Gośćmi niedzielnych “Faktów po Faktach” byli prof. Magdalena Środa oraz ks. prof. Alfred Wierzbicki z Katolickiego Uniwersytetu Lubelskiego. Padły gorzkie słowa na temat Kościoła.
Goście “Faktów po Faktach” mówili o kłopotach współczesnego Kościoła. Prof. Magdalena Środa przekonywała, że jest w nim za dużo polityki. – To jest problem proboszczów, w całej Polsce, w plebaniach, którzy traktują Kościół jako de facto mównicę polityczną – powiedziała. – Ostatnio głoszę takie hasło: Bóg jest wszędzie, w Kościele jest PiS – dodała.
Krytyczny wobec postaw niektórych duchownych był również ks. prof. Alfred Wierzbicki z Katolickiego Uniwersytetu Lubelskiego.

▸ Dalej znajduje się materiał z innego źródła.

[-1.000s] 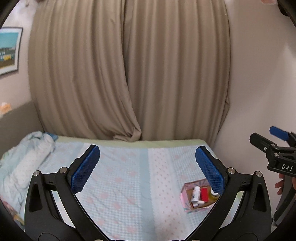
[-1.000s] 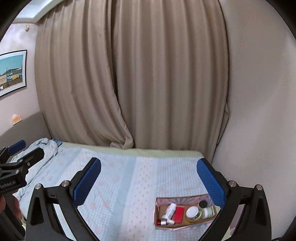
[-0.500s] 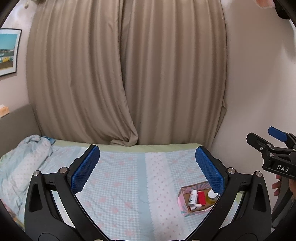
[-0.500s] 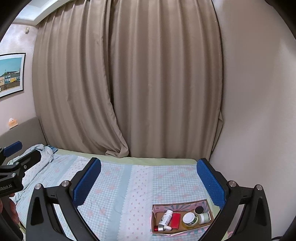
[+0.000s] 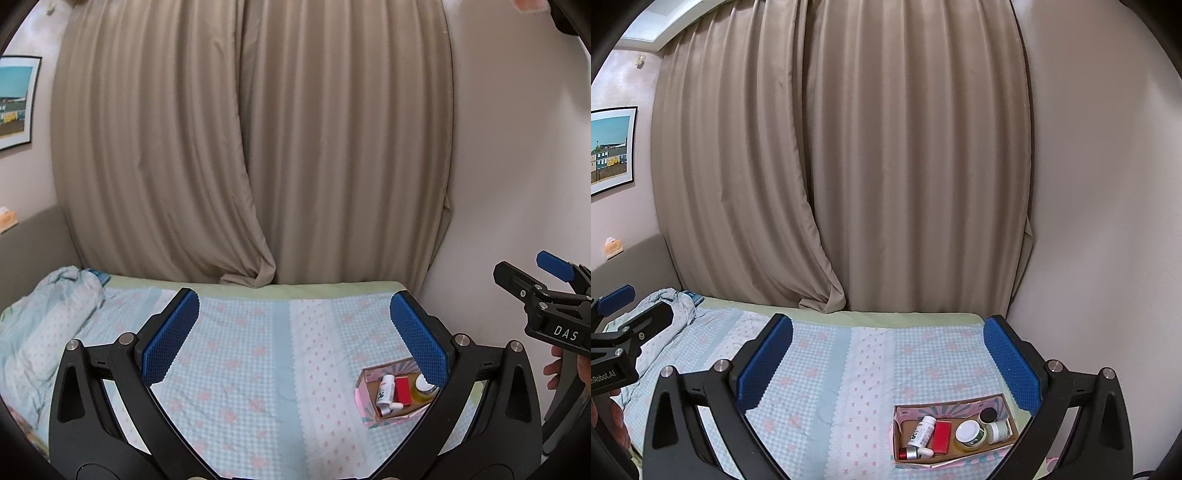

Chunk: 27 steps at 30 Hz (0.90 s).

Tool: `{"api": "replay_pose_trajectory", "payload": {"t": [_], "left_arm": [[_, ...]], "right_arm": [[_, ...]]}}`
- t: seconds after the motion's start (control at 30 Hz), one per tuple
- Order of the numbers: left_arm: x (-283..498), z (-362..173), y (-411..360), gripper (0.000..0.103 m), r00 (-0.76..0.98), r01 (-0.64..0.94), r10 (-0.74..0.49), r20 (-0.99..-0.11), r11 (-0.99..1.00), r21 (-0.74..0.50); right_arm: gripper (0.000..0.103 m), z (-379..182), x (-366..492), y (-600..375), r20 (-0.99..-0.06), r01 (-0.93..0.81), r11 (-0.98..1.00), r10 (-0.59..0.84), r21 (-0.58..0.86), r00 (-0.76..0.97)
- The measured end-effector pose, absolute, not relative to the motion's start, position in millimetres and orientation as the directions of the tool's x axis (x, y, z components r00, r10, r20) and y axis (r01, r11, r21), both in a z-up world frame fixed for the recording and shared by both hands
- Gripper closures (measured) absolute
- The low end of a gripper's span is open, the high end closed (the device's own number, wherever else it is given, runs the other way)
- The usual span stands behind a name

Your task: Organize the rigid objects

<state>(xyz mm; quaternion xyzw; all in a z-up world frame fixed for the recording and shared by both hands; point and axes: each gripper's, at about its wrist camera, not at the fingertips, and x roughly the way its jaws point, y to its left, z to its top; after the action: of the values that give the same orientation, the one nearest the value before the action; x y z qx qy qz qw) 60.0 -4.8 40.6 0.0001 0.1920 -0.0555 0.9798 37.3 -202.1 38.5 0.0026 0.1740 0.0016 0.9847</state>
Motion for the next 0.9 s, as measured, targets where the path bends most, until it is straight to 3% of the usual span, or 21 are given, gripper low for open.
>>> {"api": "replay_pose_trajectory", "payload": {"t": [0.9], "left_arm": [[59.1, 34.7, -6.9, 0.000, 0.919, 0.116, -0.107, -0.380, 0.993, 0.001]], "right_arm": [[0.000, 43.1, 27.2, -194.3, -0.356, 0.036, 0.999, -0.026, 0.024, 0.934]]}}
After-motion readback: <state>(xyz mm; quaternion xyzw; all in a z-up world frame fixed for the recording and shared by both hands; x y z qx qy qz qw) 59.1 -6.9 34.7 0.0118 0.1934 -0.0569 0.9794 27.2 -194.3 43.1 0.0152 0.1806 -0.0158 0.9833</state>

Stwierdził, że “Kościół wpadł w pułapkę”. – Za mało w Kościele pracowaliśmy nad samym rozumieniem demokracji – przyznał. – My, duchowni, myślę, że to odnosi się do dużej części biskupów, proboszczów, a nawet profesorów, nie rozumiemy tej wartości jaką jest demokracja – kontynuował.
Podkreślił także – jak czytamy na tvn24.pl – że dopóki Kościół się z tej pułapki nie uwolni, będzie przyczyniać się do “destrukcji demokracji w Polsce”.